Multi-layer perceptrons

As we can see, one simple example in which the patterns are not linearly separable has led us to more and more issue using the perceptron architecture. That need led to the application of multilayer perceptrons. In Chapter 1, Getting Started with Neural Networks we dealt with the fact that the natural neural network is structured in layers as well, and each layer captures pieces of information from a specific environment. In artificial neural networks, layers of neurons act in this way, by extracting and abstracting information from data, transforming them into another dimension or shape.

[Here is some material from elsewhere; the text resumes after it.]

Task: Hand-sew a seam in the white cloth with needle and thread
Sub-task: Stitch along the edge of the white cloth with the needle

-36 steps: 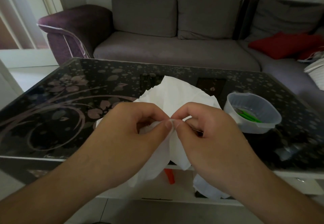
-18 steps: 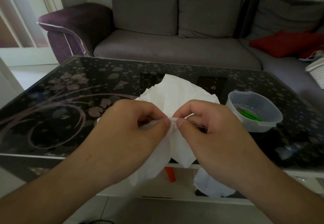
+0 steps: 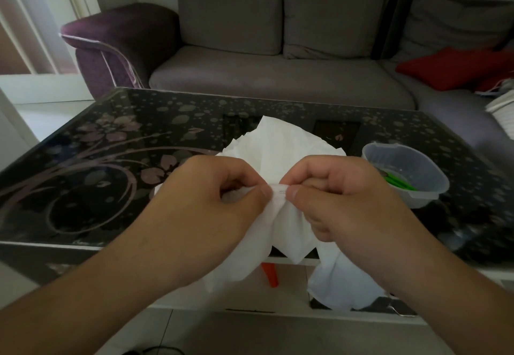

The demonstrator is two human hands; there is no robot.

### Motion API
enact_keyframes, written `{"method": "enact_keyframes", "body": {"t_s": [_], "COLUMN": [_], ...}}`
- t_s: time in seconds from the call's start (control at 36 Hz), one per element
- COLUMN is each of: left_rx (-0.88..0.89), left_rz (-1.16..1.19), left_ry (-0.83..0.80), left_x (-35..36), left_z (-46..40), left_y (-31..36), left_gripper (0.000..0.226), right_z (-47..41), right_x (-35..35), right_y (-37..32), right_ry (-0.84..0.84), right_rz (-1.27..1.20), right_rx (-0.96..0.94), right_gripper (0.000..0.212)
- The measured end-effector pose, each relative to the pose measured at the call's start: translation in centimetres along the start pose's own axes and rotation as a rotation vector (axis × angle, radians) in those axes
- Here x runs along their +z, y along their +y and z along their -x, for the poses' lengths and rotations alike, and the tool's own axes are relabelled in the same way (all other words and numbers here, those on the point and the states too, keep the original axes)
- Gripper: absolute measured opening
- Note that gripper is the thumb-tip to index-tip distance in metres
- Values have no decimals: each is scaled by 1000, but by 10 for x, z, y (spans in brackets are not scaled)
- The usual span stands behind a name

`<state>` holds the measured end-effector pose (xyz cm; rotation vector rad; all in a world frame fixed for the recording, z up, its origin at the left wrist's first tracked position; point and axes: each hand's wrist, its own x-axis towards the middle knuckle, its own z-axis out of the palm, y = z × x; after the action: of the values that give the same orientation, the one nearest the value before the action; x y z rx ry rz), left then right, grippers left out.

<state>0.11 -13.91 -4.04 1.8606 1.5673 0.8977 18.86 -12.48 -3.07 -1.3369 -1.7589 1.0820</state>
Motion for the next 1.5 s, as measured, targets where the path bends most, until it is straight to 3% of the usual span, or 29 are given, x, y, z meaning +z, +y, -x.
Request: {"method": "enact_keyframes", "body": {"t_s": [0.28, 0.69, 0.75, 1.5], "left_rx": [11, 38, 39, -53], "left_rz": [50, 81, 99, 355], "left_ry": [-27, -51, -55, -183], "left_x": [-2, -5, -5, -10], "left_z": [0, 0, 0, -2], "left_y": [2, 1, 1, 3], "left_gripper": [17, 21, 22, 18], "right_z": [-4, -11, -12, -16], "right_x": [-6, -13, -12, -11], "right_y": [2, 11, 12, 23], "right_ry": [-113, -283, -308, -401], "right_rz": [-229, -370, -398, -536], "right_rx": [53, 48, 45, 2], "right_gripper": [21, 9, 15, 12]}}
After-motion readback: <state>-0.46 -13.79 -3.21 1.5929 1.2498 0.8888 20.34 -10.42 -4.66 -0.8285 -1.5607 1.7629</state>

In the XOR example, we found the solution to be the addition of a third component that would make possible a linear separation. But there remained a few questions regarding how that third component would be computed. Now let's consider the same solution as a two-layer perceptron:

Now we have three neurons instead of just one, but in the output the information transferred by the previous layer is transformed into another dimension or shape, whereby it would be theoretically possible to establish a linear boundary on those data points. However, the question on finding the weights for the first layer remains unanswered, or can we apply the same training rule to neurons other than the output? We are going to deal with this issue in the Generalized delta rule section.

MLP properties

Multi-layer perceptrons can have any number of layers and also any number of neurons in each layer. The activation functions may be different on any layer. An MLP network is usually composed of at least two layers, one for the output and one hidden layer.


There are also some references that consider the input layer as the nodes that collect input data; therefore, for those cases, the MLP is considered to have at least three layers. For the purpose of this book, let's consider the input layer as a special type of layer which has no weights, and as the effective layers, that is, those enabled to be trained, we'll consider the hidden and output layers.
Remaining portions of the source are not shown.